Neurodiverse Part 3: What changed at home: routines, reality & learning to let go
Once we started understanding our child’s sensory needs, everything at home began to change, not overnight, and not perfectly, but intentionally.
The biggest shift wasn’t in our child.
It was in us (as parents, grandparents and immediate family)
We learned that structure wasn’t about control, it was about safety. Predictability helped our child feel secure in a world that often felt overwhelming. Routines became anchors. Visual cues replaced constant verbal instructions. We learned that transitions needed preparation, not pressure.
What Worked (and What Didn’t):
We quickly realized that pushing through discomfort didn’t build resilience, it built distress. So we stopped forcing activities just because they were “age-appropriate” or looked good on paper.
Messy play wasn’t soothing.
Sudden changes caused anxiety.
Too much stimulation led to meltdowns.
Instead, we focused on:
Preparing our child before changes
Reducing sensory overload at home
Allowing breaks without guilt
Meeting our child where he was, not where we thought he should be.
We also made mistakes, plenty of them. There were moments we raised our voices out of exhaustion, moments we questioned ourselves, and moments we tried to “push just a little more” only to realize later that it was too much.
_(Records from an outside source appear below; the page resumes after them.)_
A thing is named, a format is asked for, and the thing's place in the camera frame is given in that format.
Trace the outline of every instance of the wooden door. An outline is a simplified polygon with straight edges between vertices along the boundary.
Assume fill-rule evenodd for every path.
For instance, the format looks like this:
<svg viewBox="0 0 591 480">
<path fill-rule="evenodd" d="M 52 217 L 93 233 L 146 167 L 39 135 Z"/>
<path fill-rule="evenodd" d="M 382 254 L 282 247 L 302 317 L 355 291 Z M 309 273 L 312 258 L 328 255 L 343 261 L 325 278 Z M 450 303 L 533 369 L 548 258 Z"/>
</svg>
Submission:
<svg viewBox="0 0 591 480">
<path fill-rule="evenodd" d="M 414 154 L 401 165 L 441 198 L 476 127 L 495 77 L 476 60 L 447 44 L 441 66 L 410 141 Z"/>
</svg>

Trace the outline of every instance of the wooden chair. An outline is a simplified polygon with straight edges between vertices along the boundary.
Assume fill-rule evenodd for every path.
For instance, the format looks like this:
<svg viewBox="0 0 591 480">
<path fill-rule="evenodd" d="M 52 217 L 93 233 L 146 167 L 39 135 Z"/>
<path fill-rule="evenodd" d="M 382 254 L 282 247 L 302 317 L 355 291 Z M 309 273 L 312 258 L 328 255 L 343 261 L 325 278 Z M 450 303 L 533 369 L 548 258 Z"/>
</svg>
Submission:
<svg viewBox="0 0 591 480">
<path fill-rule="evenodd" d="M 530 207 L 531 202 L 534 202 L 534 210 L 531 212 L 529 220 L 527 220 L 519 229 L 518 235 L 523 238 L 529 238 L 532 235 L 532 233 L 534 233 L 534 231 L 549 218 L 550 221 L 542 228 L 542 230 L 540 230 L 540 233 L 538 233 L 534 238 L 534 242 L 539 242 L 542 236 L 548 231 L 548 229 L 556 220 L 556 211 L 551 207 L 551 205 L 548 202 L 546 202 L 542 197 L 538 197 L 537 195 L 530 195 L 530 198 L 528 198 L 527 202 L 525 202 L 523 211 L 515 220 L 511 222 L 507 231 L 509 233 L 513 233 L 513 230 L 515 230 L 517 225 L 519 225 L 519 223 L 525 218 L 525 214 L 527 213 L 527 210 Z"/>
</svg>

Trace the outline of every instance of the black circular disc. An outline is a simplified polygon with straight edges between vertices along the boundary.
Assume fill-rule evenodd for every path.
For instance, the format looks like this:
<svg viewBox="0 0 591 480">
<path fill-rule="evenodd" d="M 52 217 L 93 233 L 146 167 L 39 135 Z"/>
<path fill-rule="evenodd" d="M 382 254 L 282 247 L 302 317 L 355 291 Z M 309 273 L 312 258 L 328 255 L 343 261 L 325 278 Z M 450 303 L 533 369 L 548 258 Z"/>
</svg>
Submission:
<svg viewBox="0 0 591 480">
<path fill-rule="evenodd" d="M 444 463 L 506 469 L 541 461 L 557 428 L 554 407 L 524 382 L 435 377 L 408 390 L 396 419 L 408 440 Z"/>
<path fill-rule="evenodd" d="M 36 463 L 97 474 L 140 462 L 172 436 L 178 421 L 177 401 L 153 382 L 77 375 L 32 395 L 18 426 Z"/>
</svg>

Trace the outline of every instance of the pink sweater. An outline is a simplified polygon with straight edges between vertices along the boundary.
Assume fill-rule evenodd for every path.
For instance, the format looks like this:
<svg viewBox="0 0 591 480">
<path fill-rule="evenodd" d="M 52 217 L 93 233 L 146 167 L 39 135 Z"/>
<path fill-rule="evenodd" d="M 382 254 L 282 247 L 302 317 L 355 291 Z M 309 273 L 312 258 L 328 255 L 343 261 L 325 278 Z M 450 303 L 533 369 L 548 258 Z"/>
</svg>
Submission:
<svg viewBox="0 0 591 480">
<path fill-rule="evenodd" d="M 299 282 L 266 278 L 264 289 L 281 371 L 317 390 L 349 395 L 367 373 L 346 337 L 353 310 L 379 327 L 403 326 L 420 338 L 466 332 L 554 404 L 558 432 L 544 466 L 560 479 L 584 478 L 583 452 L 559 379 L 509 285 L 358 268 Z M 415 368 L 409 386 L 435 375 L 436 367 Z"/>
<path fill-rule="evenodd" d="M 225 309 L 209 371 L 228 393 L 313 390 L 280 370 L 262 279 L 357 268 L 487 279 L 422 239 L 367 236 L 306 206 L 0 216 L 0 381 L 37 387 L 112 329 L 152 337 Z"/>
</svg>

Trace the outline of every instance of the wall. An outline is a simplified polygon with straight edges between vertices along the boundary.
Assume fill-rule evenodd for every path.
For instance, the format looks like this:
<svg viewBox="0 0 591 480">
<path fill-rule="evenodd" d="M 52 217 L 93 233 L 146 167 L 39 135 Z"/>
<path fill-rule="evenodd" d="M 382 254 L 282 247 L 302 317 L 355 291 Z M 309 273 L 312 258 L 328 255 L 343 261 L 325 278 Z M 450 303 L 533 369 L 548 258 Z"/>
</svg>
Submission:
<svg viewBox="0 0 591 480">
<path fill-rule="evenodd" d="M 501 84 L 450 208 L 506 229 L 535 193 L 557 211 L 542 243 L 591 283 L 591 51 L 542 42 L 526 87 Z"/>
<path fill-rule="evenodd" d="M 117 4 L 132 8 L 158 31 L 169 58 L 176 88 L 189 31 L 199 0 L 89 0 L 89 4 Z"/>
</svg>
Parenting a neurodiverse child teaches humility very quickly.
Letting Go of Expectations:
One of the hardest lessons was letting go of comparison.
We had to unlearn timelines, milestones, and expectations shaped by other people’s children. Progress in our home started looking different and that was okay.
A calm outing mattered more than staying longer.
A regulated child mattered more than completing an activity.
Peace mattered more than perfection.
Slowly, our home became less chaotic and more understanding, not because our child changed, but because we did.
A New Way Forward:
This stage of the journey taught us that parenting a neurodiverse child isn’t about fixing behaviors. It’s about building trust, emotional safety, and connection.
And when a child feels safe, they thrive, in their own time and in their own way.